Expression plasmids and siRNAs

The lentiviral vectors expressing shRNAs against nonspecific control sequences (shCtrl), METTL3 (shM3#1 and #2), or HMBOX1 (shHM1#1 and #2) were purchased from Sigma-Aldrich (St. Louis, Missouri). The coding sequences of METTL3 were amplified from HeLa complementary DNA (cDNA) using primers that are listed in table S1. PCR products were digested with Xba I and Sal I and then ligated into pLenti–CMV (cytomegalovirus)–GFP (green fluorescent protein)–hygro (654-4) (Addgene, #17446). Point mutations on METTL3 (the catalytically dead mutations and the synonymous mutations conferring resistance to METTL3-specific shRNA) were generated by mutagenesis PCR using the Q5 Site-Directed Mutagenesis Kit (New England Biolabs Inc., Beverly, MA) using primers that are listed in table S1. The coding sequences of HMBOX1 were also amplified from HeLa cDNA using primers listed in table S1. PCR products were digested with Bam HI and Xho I and then ligated into pLenti-CMV-GFP Puro (658-5) (Addgene, #17448) digested with Bam HI and Sal I.

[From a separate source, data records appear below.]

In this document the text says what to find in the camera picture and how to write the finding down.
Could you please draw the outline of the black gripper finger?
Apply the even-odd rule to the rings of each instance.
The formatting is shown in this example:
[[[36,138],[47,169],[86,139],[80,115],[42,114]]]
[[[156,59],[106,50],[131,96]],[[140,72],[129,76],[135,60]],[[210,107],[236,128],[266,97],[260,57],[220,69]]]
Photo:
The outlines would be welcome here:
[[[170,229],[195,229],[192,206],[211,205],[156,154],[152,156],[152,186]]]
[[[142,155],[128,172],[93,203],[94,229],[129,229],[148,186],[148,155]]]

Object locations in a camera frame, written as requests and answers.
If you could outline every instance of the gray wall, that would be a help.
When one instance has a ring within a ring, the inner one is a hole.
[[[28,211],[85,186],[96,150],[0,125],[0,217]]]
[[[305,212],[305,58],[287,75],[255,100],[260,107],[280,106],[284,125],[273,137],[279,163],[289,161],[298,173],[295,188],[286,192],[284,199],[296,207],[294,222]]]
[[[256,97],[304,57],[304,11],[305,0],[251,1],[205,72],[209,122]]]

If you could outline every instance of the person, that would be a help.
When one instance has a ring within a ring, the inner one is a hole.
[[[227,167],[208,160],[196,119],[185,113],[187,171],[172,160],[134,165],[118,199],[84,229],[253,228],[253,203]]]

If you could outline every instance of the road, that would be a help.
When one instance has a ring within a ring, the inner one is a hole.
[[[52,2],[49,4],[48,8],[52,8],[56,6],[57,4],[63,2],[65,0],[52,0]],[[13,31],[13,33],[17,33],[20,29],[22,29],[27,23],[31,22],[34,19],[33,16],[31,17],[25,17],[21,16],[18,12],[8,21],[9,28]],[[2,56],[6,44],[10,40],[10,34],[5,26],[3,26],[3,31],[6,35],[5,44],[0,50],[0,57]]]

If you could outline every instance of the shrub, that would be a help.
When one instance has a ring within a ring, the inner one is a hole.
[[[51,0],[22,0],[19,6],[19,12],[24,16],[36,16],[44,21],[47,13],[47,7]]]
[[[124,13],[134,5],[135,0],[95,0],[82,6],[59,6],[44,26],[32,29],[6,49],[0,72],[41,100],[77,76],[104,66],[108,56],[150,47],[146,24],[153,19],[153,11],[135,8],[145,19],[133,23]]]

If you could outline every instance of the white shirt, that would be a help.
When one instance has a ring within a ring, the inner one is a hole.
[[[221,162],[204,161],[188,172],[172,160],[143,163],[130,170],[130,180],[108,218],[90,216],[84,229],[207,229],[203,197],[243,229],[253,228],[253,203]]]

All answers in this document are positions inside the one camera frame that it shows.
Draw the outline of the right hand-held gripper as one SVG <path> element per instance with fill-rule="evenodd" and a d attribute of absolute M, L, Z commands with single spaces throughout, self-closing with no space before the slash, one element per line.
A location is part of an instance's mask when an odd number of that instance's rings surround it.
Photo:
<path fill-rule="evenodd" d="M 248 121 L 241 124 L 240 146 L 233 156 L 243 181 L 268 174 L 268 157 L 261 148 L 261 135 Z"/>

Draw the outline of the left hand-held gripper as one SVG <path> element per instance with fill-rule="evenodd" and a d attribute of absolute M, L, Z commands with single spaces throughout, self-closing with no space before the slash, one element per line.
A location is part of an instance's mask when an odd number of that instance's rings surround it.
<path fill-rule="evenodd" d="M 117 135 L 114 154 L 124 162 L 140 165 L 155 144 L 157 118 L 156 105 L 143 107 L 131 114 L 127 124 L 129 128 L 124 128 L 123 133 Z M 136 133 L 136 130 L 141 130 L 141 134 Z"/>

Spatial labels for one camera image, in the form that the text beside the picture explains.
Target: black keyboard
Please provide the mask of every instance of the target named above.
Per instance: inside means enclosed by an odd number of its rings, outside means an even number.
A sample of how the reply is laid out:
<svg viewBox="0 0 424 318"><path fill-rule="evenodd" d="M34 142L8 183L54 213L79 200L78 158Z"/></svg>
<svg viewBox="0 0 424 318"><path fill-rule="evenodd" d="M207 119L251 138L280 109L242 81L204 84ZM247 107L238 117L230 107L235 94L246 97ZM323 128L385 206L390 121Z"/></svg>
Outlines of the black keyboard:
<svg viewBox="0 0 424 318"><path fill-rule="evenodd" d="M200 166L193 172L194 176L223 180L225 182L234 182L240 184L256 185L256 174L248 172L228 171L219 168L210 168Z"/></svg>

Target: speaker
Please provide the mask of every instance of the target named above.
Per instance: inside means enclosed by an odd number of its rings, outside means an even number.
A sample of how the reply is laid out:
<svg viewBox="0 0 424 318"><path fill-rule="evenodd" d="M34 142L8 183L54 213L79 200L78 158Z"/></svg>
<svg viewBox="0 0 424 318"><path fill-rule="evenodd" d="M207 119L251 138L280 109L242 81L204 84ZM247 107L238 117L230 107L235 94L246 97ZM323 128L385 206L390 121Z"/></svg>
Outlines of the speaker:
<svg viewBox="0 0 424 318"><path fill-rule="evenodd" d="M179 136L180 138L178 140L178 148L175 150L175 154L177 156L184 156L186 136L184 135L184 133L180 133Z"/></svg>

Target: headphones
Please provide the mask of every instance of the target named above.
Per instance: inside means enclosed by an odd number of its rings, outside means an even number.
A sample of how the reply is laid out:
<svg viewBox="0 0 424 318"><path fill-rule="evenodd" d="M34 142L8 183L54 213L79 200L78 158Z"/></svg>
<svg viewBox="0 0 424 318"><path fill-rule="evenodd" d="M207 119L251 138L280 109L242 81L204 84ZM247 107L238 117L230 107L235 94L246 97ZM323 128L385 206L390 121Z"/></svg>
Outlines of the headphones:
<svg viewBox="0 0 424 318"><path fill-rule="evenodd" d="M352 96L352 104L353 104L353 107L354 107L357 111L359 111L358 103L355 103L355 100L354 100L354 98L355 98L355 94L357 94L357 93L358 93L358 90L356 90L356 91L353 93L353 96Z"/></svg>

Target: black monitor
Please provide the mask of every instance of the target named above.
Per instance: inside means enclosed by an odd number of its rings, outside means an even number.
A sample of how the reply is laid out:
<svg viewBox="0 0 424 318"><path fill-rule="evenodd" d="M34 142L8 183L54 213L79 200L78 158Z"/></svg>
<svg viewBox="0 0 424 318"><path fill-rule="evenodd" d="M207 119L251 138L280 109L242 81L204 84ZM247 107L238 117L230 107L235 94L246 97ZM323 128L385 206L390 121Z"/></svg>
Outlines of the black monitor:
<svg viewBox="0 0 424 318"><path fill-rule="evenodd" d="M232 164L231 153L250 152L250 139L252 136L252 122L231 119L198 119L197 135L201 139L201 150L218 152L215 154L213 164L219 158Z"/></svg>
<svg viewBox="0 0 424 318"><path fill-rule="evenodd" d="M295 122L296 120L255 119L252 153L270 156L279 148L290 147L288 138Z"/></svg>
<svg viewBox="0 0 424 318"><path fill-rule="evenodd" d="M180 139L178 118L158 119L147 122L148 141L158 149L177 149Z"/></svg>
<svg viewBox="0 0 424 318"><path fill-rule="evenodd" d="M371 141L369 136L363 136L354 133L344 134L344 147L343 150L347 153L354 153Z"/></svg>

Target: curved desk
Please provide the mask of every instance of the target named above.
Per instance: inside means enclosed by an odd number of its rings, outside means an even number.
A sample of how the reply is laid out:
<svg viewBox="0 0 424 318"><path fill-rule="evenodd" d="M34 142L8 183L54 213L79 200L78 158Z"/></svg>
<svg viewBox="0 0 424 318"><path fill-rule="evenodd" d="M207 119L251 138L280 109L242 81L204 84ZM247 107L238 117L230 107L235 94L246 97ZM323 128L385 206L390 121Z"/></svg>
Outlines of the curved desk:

HMBOX1-targeting sgRNAs for dCas9- and dCas13b-based, m⁶A-editing systems were designed on the basis of the principles described previously (29, 34) and cloned into Cas9 (Addgene, #68463) and Cas13 (Addgene, #103854) sgRNA vector, respectively. PAMers in dCas9-based system were designed accordingly (29), and the high-performance liquid chromatography (HPLC)–purified PAMer sequences were commercially synthesized by Integrated DNA Technologies. The sequences of sgRNAs and PAMers used in this study are listed in table S2. Control siRNA (D-001206-14) and the SMARTpool siRNAs targeting METTL3 (M-005170-01-0005), METTL14 (M-014169-00-0005), ALKBH5 (M-004281-01-0005), YTHDF2 (M-021009-01-0005), YTHDC2 (M-014220-00-0005), or TERT (M-003547-02-0005) were purchased from GE Dharmacon.

Antibodies and reagents

Antibodies used in this study include αm⁶A (Millipore, ABE572 or MABE1006) for MeRIP/m⁶A-seq and MeRIP-qPCR, αHMBOX1 (Novus Biologicals, NBP1-31316) for ChIP-qPCR and immunoblotting, αγH2AX (JBW301, Millipore, 05-636) for immunofluorescence-FISH and Western blot, αTPP1 (Proteintech, 25849-1-AP) for immunoprecipitation (IP) and immunoblotting, and αTRF2 (Proteintech, 66893-1-Ig) for immunofluorescence-FISH. Other antibodies that were applied in Western blot analysis include αMETTL3 (Proteintech, 15073-1-AP), αMETTL14 (Sigma-Aldrich, HPA038002), αALKBH5 (Sigma-Aldrich, HPA007196), αHA (16B12) (BioLegend, #901501), αmyc (9E10) (Santa Cruz Biotechnology, sc-40), αHis (Proteintech, #66005-1), αCRISPR-Cas9 (Abcam, ab191468), αAR (H-280) (Santa Cruz Biotechnology, sc-13062), αYTHDF2 (Proteintech, 24744-1-AP), αYTHDC2 (Proteintech, 27779-1-AP), αp53 (DO-1) (Santa Cruz Biotechnology, sc-126), αp21 (Cell Signaling Technology, #2947), αMDM2 (Proteintech, 19058-1-AP), αTelomerase reverse transcriptase (TERT) (Abcam, ab32020), and αβ-actin (Sigma-Aldrich, A5441). Reagents that were used in IP, ChIP, and MeRIP are Protein A/G Plus Agarose (Santa Cruz Biotechnology, sc-2003) and Dynabeads Protein A (Thermo Fisher Scientific, #10006D) or Protein G (Thermo Fisher Scientific, #10007D) immunoprecipitation kit.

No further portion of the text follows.